The Reserve Bank of New Zealand should be looking to copy other countries' central banks to "put grit into incoming capital flows", target a lower exchange rate, and use new tools intended to protect financial system stability to produce better economic conditions for exporters.
The central bank could also benefit from running monetary policy less predictably, since New Zealand's orthodox approach was almost certainly encouraging foreign currency traders to park funds here, strengthening the dollar, in the belief that they fully understand how monetary policy will be run.
In the wake of the global financial crisis, the major economies were pursuing "competitive devaluation" of their currencies to kick-start economic activity.
"We ignore this at our peril," said Parker, yet New Zealand and Australia were "sticking with the paradigm" for monetary policy that had been place since the late 1980s.
Parker's comments, in an interview with BusinessDesk, followed meetings in the US and Europe to investigate new monetary policy options. They coincide with a warning from JB Were's New Zealand head of strategy, Bernard Doyle, that New Zealand's orthodox approach to monetary policy is hurting exporters at a time when other countries are "breaking all the rules."
Doyle urged the RBNZ this week to "lean against the high New Zealand dollar using a blend of creative credit easing and New Zealand dollar intervention."
The growing calls for action on the dollar also coincide with the arrival of the new RBNZ governor, Graeme Wheeler, a New Zealander who has been working as one of three managing directors of the World Bank in Washington DC.
Prime Minister John Key said the Cabinet had signed off Wheeler's new Policy Targets Agreement at Cabinet this week, with "very modest" adjustments.
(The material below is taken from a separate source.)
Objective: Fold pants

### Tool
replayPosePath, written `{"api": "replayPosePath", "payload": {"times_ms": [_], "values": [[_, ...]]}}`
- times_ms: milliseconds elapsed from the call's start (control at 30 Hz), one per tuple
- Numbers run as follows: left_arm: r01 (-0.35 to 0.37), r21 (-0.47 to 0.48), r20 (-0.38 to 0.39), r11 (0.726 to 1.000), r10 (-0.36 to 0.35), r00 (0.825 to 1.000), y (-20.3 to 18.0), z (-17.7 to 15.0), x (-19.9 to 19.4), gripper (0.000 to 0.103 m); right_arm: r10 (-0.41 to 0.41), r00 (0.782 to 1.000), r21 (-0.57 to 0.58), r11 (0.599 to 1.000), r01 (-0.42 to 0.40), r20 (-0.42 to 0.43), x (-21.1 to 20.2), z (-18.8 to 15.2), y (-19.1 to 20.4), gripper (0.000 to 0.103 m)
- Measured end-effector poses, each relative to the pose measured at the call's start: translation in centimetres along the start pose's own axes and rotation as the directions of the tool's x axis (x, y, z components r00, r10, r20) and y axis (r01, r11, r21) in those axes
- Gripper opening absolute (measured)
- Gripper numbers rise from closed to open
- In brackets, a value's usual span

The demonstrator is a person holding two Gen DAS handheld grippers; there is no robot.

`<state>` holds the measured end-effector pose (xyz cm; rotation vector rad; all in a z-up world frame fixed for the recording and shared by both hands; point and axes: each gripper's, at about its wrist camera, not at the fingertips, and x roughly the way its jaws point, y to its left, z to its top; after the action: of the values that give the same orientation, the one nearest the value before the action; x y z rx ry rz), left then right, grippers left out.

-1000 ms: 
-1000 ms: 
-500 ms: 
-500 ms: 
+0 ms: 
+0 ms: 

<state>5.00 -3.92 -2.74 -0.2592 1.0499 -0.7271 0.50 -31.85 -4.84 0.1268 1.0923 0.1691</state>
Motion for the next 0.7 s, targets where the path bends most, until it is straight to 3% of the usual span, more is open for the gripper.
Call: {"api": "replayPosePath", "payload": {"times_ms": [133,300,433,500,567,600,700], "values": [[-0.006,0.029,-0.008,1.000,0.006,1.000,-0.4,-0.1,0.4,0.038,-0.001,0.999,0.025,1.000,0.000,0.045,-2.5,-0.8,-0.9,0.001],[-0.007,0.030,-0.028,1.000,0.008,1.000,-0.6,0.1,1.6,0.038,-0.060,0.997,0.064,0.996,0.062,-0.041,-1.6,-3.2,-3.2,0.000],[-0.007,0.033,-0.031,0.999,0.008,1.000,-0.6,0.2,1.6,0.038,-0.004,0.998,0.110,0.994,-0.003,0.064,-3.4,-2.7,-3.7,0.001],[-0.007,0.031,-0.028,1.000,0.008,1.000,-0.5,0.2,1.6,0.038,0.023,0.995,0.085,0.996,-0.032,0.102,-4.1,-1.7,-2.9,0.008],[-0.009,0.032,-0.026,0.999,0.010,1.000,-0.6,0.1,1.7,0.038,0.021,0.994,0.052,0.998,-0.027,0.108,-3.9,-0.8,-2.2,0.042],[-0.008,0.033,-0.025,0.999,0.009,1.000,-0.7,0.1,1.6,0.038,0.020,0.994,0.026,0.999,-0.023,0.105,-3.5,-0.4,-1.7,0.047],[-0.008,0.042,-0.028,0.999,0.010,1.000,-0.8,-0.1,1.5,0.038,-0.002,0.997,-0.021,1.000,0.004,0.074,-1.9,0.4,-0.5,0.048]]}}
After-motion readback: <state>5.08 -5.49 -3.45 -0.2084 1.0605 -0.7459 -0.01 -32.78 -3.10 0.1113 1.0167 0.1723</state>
Government MPs are expected to kill a New Zealand First private members' bill seeking a wider mandate for the RBNZ at the first reading today.
Parker also called for more honesty from the central bank, saying its shortcomings over the past decade should be acknowledged in the same way that successive RBNZ governors have urged governments to run balanced budgets and pursue competitiveness through micro-economic reforms.
"It really annoys me when monetary policy says it's all everyone else's fault," he said. "Inflation targeters should own up to their mistakes."
The RBNZ had failed to stop the credit boom of the mid-2000s, despite raising benchmark interest rates to a high point of 8.25 percent before the global financial crisis in 2008.
It should now be given a wider set of objectives, including being allowed to use new macro-prudential tools, which can require banks to lend less and hold more capital on their balance sheets, not just for financial stability reasons, but to make the economy conducive to entrepreneurs and exporters.
While inflation could not be allowed to get out of control, "we have to say their primary function is not inflation-targeting."
Speaking to BusinessDesk earlier in the week, Doyle drew a distinction between a central bank intervening to try and strengthen a currency and seeking to place an upper limit.
"You're dreaming if you are trying to preserve a floor in the currency," he said, but the Swiss central bank had proven it was possible to set a ceiling on a currency's value.
"It's plain wrong that a central bank can't put a cap on a currency."